Before I shot down a gauge though, I would physically check the wire, because a short anywhere from the gauge to the sender would do the same thing with the sender unplugged. Odds are, a wire has the insulation chaffed off along a metal edge somewhere.
I haven't pulled the tank to check the sender yet. It could be bad but I doubt it's stuck. I'd think if it was stuck it would show the fuel level that was in it (less than 1/2 tank) when the problem started. Also, it doesn't show full as if the tank was full - it "pegs" on the full side. I'll try running a "jumper wire" in place of the hot wire to the tank as a test for a ground in the existing wire.
I don't know what ohm rating the gauge and sender are but I know they're matched. They were purchased as a set and have worked perfectly for years.
sounds like a dead to ground short then. Remove the wire from the gauge (the one that goes to the sender). If the gauge doesn't peg, then it is a direct to ground short somewhere in that wire to the sender unit. If it pegs when you disconnect the sender unit, it is a short in that wire, and like I mentioned, that wire going through bulkheads, along the frame, etc are places it would chaff against to rub through the insulation. You would have to either physically inspect that wire all the way back for the bad insulation, or just replace that wire.
that said, if you have a meter, disconnect both ends (sender end, and the gauge end.) Ohm from the wire to ground, if you get infinity (pegs the ohm meter) you have a direct short in that wire somewhere. With both disconnected on each end, that wire should read open (no meter needle movement)
Is FULL or EMPTY the normal off position for a VDO? I'm suspecting you lack an actual ground, that the sender is grounding to the tank as expected but that the tank itself is electrically isolated from frame OR that sender is isolated from tank. Try a jumper from one of the sender mounting screws to bare metal on chassis and see if the thing moves.
All the reading is essentially a resistance in relation to ground. The gauge gets it's ground through the sender but reads the resistance to ground via the variable resister in the sensor. Sounds like his problem happened suddenly, and was working normally, so he is getting a ground with NO resistance if it is pegged over to full which indicated a direct short to ground in lue of getting it's resisted ground through the sender. The sender complete's the circuit usually through it's metal to metal contact. Unless he has a plastic gas tank, he shouldn't need a hard wired ground from the sender.
All GM metal tank cars came with a sender ground, because the tank is sort of hung flexibly to prevent torsion from body flex.
That's true, but if he lost that ground, the gauge would always read empty (not working at all) because it would have no ground at all. With it reading pegged at full is indicating it has a ground, too good of a ground and not going through the sender's resistance, indicating a direct short to ground at some point before the sender.

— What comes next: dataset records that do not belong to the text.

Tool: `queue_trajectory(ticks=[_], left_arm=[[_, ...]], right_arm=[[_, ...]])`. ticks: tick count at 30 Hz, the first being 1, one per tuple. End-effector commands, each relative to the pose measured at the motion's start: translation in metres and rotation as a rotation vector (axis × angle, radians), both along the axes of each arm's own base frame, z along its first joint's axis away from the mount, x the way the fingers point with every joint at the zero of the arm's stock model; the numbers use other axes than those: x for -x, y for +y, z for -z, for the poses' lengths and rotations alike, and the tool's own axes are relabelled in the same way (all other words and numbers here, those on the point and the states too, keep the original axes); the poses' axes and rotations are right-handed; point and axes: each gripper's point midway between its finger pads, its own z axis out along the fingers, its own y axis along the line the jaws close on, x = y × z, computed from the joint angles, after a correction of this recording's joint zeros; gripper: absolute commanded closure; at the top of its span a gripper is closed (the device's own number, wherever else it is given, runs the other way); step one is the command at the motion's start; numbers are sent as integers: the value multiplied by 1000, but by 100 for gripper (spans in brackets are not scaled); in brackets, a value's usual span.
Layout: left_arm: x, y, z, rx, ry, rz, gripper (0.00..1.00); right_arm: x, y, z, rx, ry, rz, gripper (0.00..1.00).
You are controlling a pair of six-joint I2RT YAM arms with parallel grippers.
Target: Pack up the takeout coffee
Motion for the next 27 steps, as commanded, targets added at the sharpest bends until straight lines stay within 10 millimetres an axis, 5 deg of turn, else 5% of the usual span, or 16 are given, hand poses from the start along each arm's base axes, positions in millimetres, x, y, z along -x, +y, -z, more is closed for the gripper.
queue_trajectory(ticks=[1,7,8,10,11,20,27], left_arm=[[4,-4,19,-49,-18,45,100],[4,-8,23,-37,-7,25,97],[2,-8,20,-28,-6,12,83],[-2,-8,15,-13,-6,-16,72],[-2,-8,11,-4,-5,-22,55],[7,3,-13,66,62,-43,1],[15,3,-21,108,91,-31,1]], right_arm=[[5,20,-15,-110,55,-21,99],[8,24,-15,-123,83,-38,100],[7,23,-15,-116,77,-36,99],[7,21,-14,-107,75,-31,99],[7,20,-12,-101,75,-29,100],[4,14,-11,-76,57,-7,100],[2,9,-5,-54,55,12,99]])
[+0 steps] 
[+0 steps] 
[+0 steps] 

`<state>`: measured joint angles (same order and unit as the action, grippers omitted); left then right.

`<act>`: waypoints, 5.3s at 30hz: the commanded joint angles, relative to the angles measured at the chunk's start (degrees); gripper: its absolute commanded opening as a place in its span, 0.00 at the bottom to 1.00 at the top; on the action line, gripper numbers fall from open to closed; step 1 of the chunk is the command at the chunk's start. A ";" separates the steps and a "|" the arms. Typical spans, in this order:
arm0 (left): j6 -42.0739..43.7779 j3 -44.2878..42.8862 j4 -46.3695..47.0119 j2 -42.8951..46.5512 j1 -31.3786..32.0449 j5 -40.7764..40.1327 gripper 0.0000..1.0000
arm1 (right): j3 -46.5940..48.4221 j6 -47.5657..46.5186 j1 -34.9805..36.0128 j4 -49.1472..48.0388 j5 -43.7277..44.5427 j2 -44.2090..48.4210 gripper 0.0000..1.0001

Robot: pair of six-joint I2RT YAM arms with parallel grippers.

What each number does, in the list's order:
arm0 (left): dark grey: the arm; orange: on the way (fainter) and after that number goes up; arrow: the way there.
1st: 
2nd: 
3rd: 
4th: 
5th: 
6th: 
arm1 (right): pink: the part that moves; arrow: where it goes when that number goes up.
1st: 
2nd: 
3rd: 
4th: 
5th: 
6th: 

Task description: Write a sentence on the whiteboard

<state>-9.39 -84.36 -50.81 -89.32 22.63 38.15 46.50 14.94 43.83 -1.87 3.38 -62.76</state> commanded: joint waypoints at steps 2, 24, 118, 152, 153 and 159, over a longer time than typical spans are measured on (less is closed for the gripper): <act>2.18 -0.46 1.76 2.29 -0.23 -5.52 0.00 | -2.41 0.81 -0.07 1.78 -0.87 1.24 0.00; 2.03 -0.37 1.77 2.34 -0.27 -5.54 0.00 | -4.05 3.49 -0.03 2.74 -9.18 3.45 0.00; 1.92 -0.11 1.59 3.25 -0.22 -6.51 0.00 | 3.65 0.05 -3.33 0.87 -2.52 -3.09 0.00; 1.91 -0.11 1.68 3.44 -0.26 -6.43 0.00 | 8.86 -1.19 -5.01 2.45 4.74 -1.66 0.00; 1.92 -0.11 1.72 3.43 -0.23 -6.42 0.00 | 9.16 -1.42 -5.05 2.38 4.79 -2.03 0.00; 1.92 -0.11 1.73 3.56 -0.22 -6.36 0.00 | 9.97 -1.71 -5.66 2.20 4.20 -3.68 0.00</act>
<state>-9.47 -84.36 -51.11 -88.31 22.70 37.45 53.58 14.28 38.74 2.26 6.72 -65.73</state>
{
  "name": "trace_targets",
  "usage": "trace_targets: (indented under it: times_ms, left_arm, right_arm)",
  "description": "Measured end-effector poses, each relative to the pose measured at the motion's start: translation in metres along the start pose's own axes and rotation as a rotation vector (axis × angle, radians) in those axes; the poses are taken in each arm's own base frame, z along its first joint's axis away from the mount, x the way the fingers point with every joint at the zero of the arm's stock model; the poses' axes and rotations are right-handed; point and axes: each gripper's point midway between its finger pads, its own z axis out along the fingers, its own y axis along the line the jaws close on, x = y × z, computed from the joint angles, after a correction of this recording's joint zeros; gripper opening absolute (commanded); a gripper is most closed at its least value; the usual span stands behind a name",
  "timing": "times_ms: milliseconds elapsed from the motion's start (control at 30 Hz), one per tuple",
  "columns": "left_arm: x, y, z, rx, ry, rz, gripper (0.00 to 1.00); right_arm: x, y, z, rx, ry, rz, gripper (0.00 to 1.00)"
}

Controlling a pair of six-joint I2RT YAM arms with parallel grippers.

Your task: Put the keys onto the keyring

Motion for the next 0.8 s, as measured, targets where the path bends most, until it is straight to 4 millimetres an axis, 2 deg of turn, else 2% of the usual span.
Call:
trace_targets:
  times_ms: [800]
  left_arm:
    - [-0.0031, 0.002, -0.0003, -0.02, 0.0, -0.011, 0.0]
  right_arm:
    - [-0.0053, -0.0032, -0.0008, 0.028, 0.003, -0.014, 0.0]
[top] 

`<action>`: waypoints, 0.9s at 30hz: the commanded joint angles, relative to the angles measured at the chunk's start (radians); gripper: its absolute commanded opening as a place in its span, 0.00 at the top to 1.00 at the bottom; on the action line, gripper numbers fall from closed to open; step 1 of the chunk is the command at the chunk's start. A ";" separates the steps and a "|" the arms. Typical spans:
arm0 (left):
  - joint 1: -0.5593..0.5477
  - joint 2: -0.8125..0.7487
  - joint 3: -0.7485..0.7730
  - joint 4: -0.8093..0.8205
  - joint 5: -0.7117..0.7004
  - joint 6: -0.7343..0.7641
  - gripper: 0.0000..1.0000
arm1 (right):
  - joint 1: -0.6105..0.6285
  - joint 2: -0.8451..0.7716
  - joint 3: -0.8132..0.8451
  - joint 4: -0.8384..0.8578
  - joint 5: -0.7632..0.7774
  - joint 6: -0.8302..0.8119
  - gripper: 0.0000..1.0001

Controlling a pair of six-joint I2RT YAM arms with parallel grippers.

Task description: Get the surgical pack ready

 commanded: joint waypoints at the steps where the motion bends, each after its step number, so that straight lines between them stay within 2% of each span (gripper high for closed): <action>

If you simply disconnect the sending unit, and the gauge moves to empty. That would indicate the problem is with the sender unit, either a stuck float, or a straight shorted resister in the unit. If it stays pegged over to full, the problem is it is shorted to ground either along the wire itself bare and touching ground, or the gauge is shorted internally to the metal to metal contact ground it would have. If you also disconnect the wire from the gauge (the one that goes to the sender unit) and it still shows pegged full, the problem is the gauge is shorted. If it goes to empty then, it is a short in your wire. inspect the wire and find where it has broken or chaffed insulation and touching the frame, or metal ground somewhere along the way. Repair that, or just replace that wire completely and you should be golden.
So, backwards from Ford...here's the VDO page, all on the general idea of replacing the sender link with a jumper and watching results: http://www.discoveryowners.com/VDO.asp
Thanks guys. I'll try your various tests tomorrow and see if I can get it sorted out. Sounds like a ground problem, I just need to determine where.
Don't assume the gauge is grounded on its own due to the mounting. It needs its own separate ground to the (-) input on the gauge itself, since this may be floating.
Ok guys, I disconnected the wire from the sending unit from the back of the gauge and it's still pegged to full so I guess a new gauge is in order. Right?
Make sure that the bracket that holds the gauge in is not touching the sending unit connection, make sure you have the power to the gauge to correct location. If those look good I would say the gauge is bad.
I don't know if this will help you or not, but I just bought some new VDO gauges and when I put them in the dash, before I installed the sending unit into the fuel tank, I put power to them to see if I had it wired correct. Without a load on the gauge, the fuel gauge pegged to full when power was applied and not connected to a sending unit. When I connected the new sending unit up, the gauge went to empty (which it was) when power was applied. So maybe you ought to check the sending unit before you buy a new gauge.